In particular, developing skills that differentiate you, are key to the success of the business, and your colleagues do not seem to want to do them will make you insanely valuable. One of these for me was focusing on being good at software engineering, project management, and people management. Most engineers are completely uninterested in the latter two which provided plenty of opportunity to shine.

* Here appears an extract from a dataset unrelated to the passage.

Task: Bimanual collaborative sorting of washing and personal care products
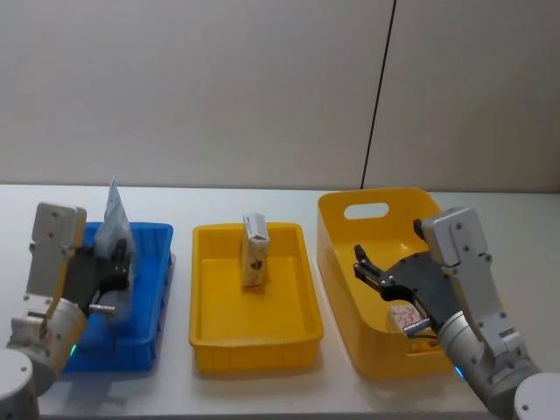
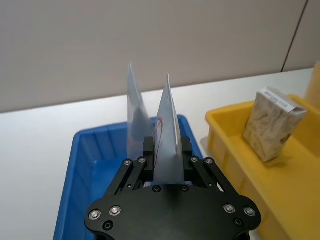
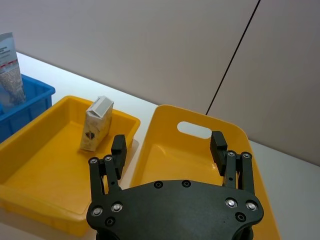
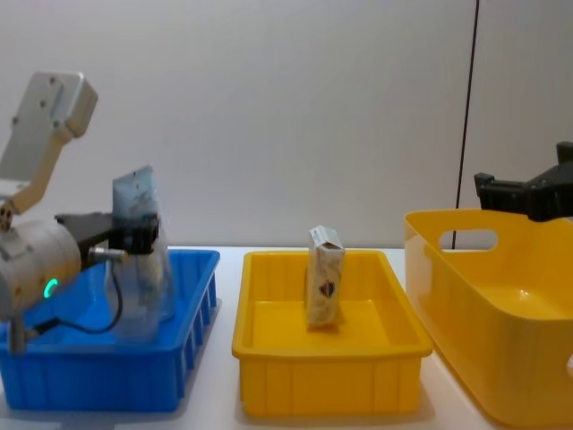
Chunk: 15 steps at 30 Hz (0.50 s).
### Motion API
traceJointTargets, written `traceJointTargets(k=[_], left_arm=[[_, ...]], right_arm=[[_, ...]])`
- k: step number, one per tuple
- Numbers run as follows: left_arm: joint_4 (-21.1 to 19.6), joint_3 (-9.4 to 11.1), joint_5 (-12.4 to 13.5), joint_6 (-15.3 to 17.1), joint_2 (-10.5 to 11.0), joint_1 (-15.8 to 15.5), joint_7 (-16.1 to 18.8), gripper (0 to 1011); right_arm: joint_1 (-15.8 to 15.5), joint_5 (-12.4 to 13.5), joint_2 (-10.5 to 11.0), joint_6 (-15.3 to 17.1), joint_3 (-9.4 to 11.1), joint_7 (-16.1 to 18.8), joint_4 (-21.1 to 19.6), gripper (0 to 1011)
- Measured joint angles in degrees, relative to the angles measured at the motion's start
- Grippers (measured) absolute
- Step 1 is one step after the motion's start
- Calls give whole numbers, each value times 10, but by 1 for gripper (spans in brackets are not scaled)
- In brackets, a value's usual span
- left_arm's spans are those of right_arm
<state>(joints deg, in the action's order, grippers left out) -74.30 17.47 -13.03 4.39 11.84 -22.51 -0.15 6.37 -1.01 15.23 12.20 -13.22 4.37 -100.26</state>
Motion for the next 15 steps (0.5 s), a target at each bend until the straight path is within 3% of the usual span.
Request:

I have marked all of my favorites in bold below.
- Get certified
- College graduates had half the unemployment rate of those with a high school diploma during the 2008 recession
- College graduates will, over the course of a lifetime, earn 2x as much as those with just a diploma
- Be remarkable
- Develop not just one area of expertise, but two skills that don’t always naturally go together
- Invest in variance
- Look at the six or eight things that are key to your firm’s success, and identify one or two that you can differentiate yourself by becoming an expert in
- Move to a city
- 2/3rds of economic growth will take place in cities
- Being in a city forces you to work with the best so you improve
- Boring is sexy
- The sexiest of careers are hard to get into and may not make you wealthy
- A lot of money is in things that aren’t sexy
- Delay gratification
- “The power of compound interest is the most powerful force in the Universe.” ~Einstein
- This is true not just for money, but for your own efforts
- Invest in areas of your life where the payoff is in the future, but your efforts aggregate over time
- Demonstrate strength and grit
- Fortune 500 CEOs exercise every day
- Don’t follow your passion
- Be passionate about being great at something
- Ignore the myth of balance
- You are only young once. Take advantage and work your ass off
- Fight unfair
- What are you willing to do that the majority of the people around you aren’t?
- What are you willing to do that your colleagues won’t?